In the following decades, SSE continued to expand its offerings and infrastructure. In 1993, the school established the Department of Urban Planning and Public Policy and began awarding master's degrees in Urban and Regional Planning. A second social ecology building on campus opened in 1996, the same year that new Ph.D. programs in Urban and Regional Planning and Environmental Health Science and Policy were approved by the Academic Senate. In 2003, the Urban and Regional planning department and Ph.D. program were renamed "Planning, Policy and Design" (PPD). In 2009, PPD inaugurated an undergraduate major, a B.A. in Urban Studies. In 2011, PPD helped launch a Master's of Public Policy degree. SSE faculty were also involved in launching UCI's public health program and law school.

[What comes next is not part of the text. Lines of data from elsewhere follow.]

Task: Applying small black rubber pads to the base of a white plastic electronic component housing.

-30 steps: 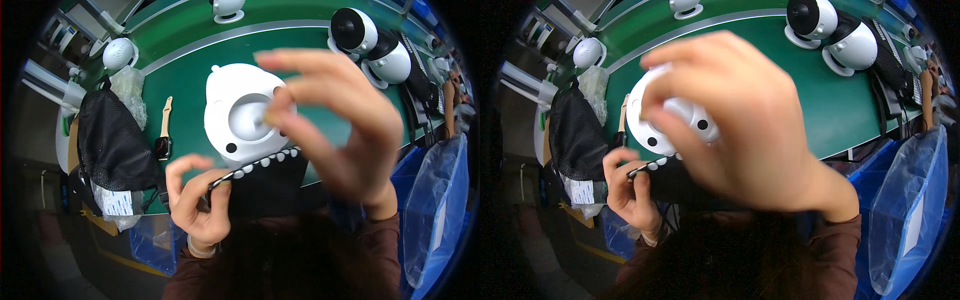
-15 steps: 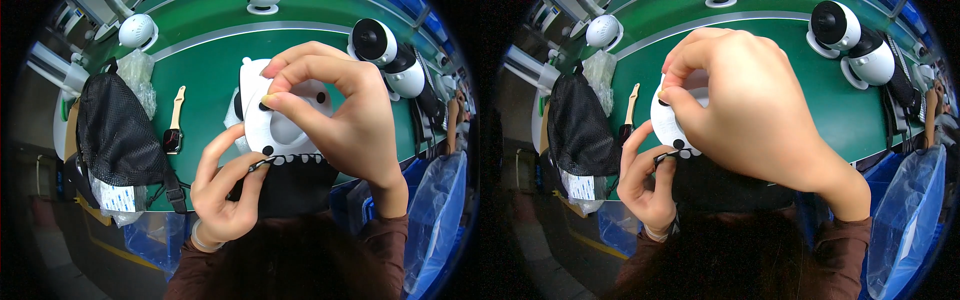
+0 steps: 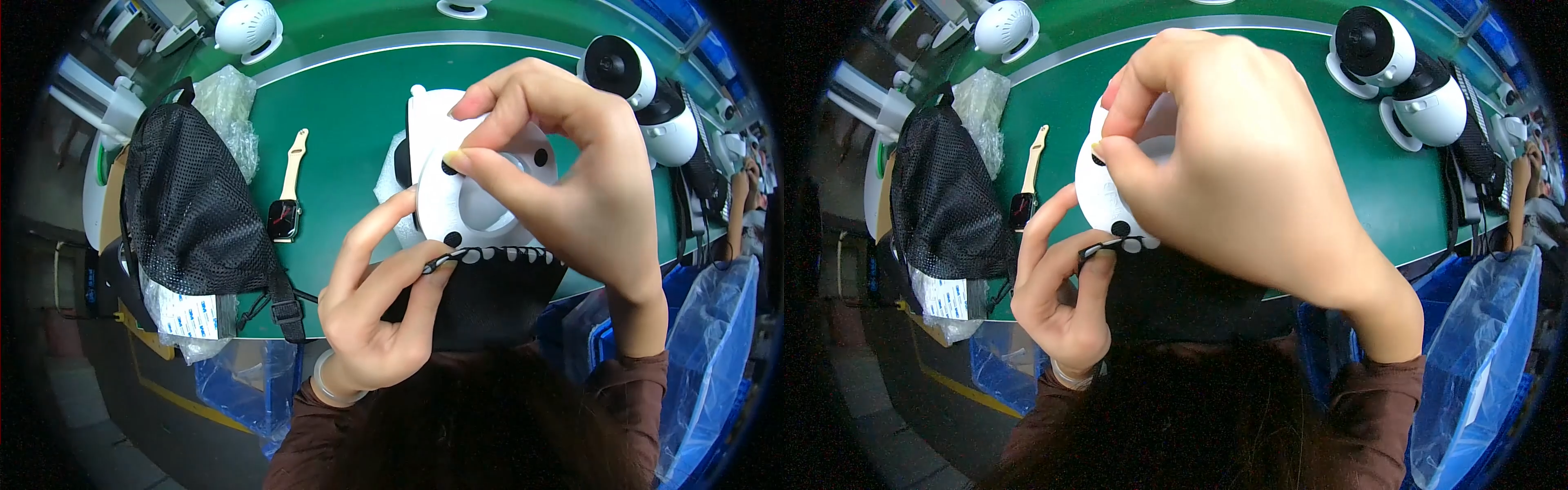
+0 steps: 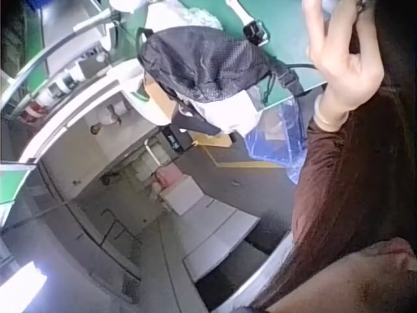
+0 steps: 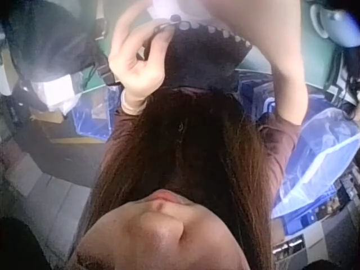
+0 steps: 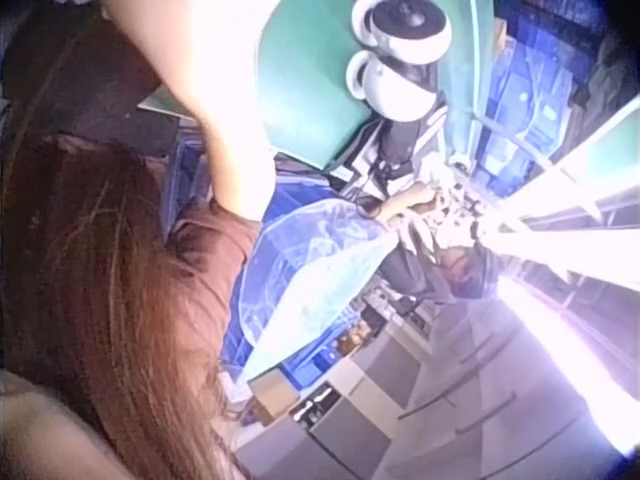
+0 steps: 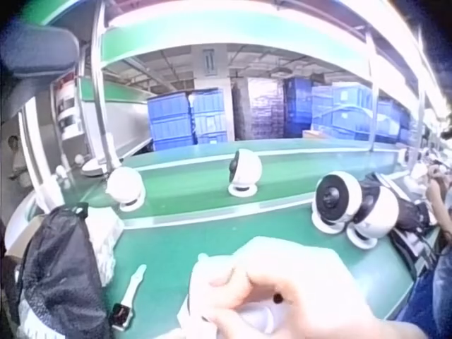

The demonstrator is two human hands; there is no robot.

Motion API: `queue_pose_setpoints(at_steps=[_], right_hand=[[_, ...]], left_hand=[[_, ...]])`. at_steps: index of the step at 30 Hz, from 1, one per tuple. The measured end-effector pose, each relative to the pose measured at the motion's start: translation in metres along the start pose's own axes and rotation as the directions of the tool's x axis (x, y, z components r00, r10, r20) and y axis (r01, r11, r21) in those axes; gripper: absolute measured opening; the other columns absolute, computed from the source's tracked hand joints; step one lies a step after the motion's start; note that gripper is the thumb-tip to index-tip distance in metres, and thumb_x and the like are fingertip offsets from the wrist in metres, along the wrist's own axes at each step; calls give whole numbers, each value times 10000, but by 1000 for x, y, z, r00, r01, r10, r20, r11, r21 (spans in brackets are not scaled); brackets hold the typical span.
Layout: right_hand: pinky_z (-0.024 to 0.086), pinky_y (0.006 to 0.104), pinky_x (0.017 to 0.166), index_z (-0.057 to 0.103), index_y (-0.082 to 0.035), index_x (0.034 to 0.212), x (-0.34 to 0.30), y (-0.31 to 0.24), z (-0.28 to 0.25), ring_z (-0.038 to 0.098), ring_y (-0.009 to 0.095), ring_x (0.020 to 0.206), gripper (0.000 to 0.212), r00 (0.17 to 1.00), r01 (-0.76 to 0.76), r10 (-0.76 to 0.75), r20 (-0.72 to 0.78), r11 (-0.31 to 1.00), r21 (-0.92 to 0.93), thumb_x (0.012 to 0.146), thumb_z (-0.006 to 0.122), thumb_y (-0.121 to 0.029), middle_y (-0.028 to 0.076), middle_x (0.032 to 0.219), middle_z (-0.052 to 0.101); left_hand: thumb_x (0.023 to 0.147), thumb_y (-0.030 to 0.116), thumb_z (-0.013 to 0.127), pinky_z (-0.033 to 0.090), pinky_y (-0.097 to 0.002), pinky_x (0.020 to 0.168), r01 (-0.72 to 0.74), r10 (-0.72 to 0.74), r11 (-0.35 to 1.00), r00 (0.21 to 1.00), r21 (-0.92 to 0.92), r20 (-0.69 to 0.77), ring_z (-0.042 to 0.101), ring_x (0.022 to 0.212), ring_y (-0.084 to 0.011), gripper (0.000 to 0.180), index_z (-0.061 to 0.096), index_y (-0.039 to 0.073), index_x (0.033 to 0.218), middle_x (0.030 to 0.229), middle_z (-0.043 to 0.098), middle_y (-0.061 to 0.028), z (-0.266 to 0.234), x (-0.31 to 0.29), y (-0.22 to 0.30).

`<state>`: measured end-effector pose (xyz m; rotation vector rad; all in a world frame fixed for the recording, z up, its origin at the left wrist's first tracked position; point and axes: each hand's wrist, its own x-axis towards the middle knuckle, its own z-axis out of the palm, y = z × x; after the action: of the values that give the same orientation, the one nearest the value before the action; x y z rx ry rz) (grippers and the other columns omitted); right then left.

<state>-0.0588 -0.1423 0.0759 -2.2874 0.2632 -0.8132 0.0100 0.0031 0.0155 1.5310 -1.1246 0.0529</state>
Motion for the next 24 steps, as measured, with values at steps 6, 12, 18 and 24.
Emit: queue_pose_setpoints(at_steps=[6, 12, 18, 24], right_hand=[[450, 223, 681, 578, -1, 888, 15, 15, -8, 557, 113, 781, 254, 969, 141, -134, 209, 990, -22, 679, 670, -114, 58, 807, 577], [427, 170, 465, 605, 45, 840, 49, 8, -33, 526, 61, 492, 165, 794, -467, 312, 521, 862, 195, 775, 574, -104, 62, 700, 603], [314, 87, 380, 565, 43, 947, 142, 44, -44, 443, -5, 452, 295, 893, -244, 80, 443, 913, 328, 737, 599, -162, 3, 633, 544], [440, 289, 573, 608, -42, 706, 223, 82, 60, 562, 168, 602, 194, 956, -35, 89, 280, 981, -189, 549, 689, -122, 75, 640, 594]], left_hand=[[622, -91, 606, 462, -238, 630, 43, -44, 997, 999, -59, -12, 597, 776, -206, 180, 612, -37, 794, 1045, 530, -196, 2, 1, 2], [623, -99, 587, 440, -197, 563, 42, -42, 997, 999, -68, -1, 581, 708, -147, 166, 612, -38, 775, 1011, 556, -191, -14, 4, -6], [655, -71, 603, 339, -168, 427, 194, -193, 969, 981, -151, 21, 471, 504, -56, 141, 613, -12, 783, 851, 618, -108, -26, -18, -32], [678, -29, 610, 478, -233, 591, 248, -219, 959, 955, -137, 201, 615, 690, -183, 135, 616, 6, 809, 851, 609, -91, -29, -19, -30]])
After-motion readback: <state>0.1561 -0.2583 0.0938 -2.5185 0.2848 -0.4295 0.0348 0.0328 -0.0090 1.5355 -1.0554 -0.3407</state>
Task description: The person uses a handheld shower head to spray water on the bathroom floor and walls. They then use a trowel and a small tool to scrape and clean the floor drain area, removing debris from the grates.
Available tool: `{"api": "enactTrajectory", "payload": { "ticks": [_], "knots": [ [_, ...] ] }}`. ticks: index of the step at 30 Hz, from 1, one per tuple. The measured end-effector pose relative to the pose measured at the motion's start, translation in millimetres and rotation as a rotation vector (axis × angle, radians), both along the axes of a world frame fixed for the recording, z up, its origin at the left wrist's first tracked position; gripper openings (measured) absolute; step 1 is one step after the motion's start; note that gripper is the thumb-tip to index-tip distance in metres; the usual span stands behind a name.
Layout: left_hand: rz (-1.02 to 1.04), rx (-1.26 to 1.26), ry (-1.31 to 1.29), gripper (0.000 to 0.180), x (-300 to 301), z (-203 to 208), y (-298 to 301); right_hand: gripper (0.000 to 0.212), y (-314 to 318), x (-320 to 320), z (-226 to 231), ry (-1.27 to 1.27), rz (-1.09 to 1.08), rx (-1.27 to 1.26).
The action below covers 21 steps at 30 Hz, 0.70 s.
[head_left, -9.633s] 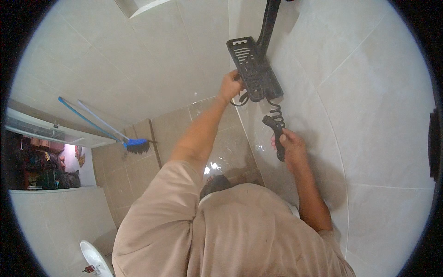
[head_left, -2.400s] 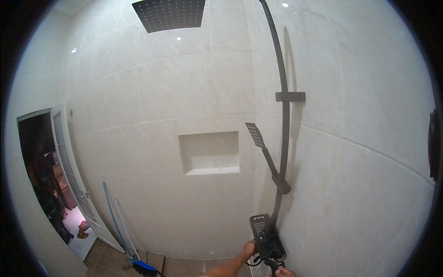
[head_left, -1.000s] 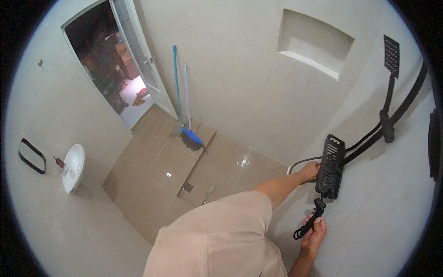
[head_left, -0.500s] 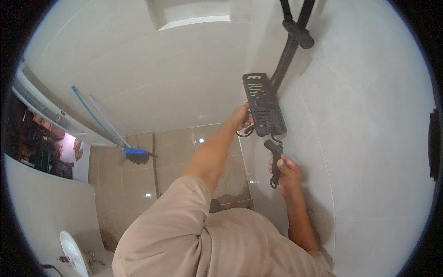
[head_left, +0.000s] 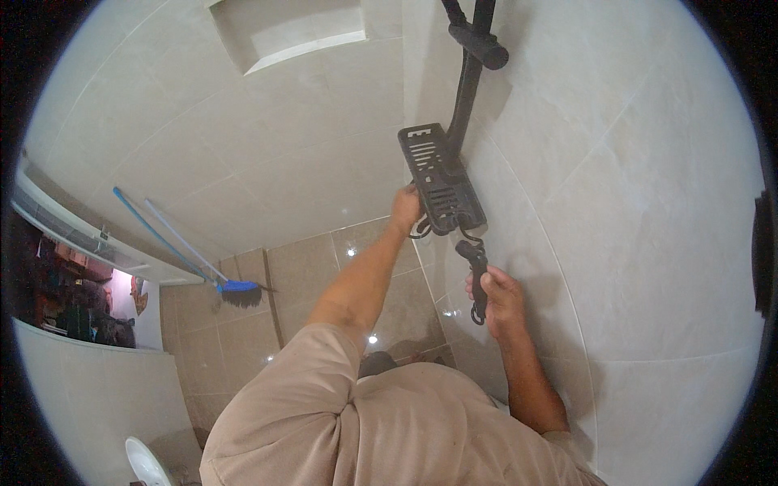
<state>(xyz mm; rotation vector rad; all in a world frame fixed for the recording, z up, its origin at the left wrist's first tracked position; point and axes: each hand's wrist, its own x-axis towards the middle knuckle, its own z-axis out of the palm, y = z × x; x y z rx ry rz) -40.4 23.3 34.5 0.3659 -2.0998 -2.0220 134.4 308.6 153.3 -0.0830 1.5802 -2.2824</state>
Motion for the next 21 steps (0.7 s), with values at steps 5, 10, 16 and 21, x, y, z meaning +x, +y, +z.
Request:
{"api": "enactTrajectory", "payload": {
  "ticks": [5, 10, 16, 21],
  "knots": [
    [-0.108, 0.498, -0.182, 0.028, 1.3, 20.8, -13.7, 0.038, -5.3, -0.3, 3.2, 0.008, 0.025, -0.035],
    [-0.205, 0.595, -0.307, 0.036, 2.2, 34.8, -14.3, 0.037, -6.1, -3.6, -5.1, -0.007, 0.048, -0.045],
    [-0.129, 0.388, 0.087, 0.032, 4.5, 13.9, 2.4, 0.033, -7.4, -12.0, -19.1, 0.026, -0.036, 0.138],
    [-0.04, -0.004, -0.043, 0.043, 10.3, -5.2, 5.4, 0.025, -8.0, -5.5, -20.4, -0.068, -0.014, 0.032]
  ]
}}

The American Psychological Society Observer lauded the Department of Psychological Science as "one of the most successful interdisciplinary arenas in the field and a good example of a growing trend in behavioral research". The Urban Planning and Public Policy department ranked at the top of measures of productivity in a 2012 Planetizen survey of 372 planning educators from accredited planning schools.

==Academics==
Core courses introduce B.A., M.A., and Ph.D. Social Ecology students to integrative concepts and methods drawn from systems theory and ecology, while also emphasizing the value of applying multiple disciplinary perspectives to the analysis of community problems. Students are both trained in research skills and prepared for community-oriented jobs.

The School is organized into three departments. The department of criminology and law and society focuses on "the social, political, economic and cultural factors that lead to the development of law and explain the structure of our legal system". The psychological science department researches "developmental, social, personality, health, and legal aspects of psychology as well as biological, clinical, cultural, community, environmental, and ecological psychology". Finally, the department of planning, policy and design studies the areas and intersections of the natural environment, the built community and public policy. The department is especially centered on the intersection of these three fields.

SSE's faculty include Elizabeth Loftus, known for her expertise on false memories.

SSE offers majors in Criminology, Law and Society; Psychology and Social Behavior; Social Ecology; and Urban Studies, as well as various minors in a variety of topics relating to the population and their impact on society. The field study curriculum requires all undergraduate Social Ecology students to complete internships at local sites to encourage experiential learning and community-engaged scholarship. Graduate degrees include master's degrees in urban and regional planning, public policy (jointly with the School of Social Sciences) and criminology, law & society, as well as PhDs in Social Ecology; Criminology, Law and Society; Planning, Policy and Design; and Psychology and Social Behavior.

===Research centers===
SSE research centers focus on institutional, legal, political, environmental, and social issues. SSE's centers include the Center for Evidence-Based Corrections, Community Outreach Partnership Center, Center for Psychology and Law, Center for Unconventional Security Affairs, and the Newkirk Center for Science and Society. In addition, the School partners with other units on campus for interdisciplinary research centers, such the Center in Law, Society and Culture (in partnership with the Schools of Humanities and Social Sciences) and the Center for Organizational Research (with the Schools of Social Sciences, Business, and Information and Computer Sciences).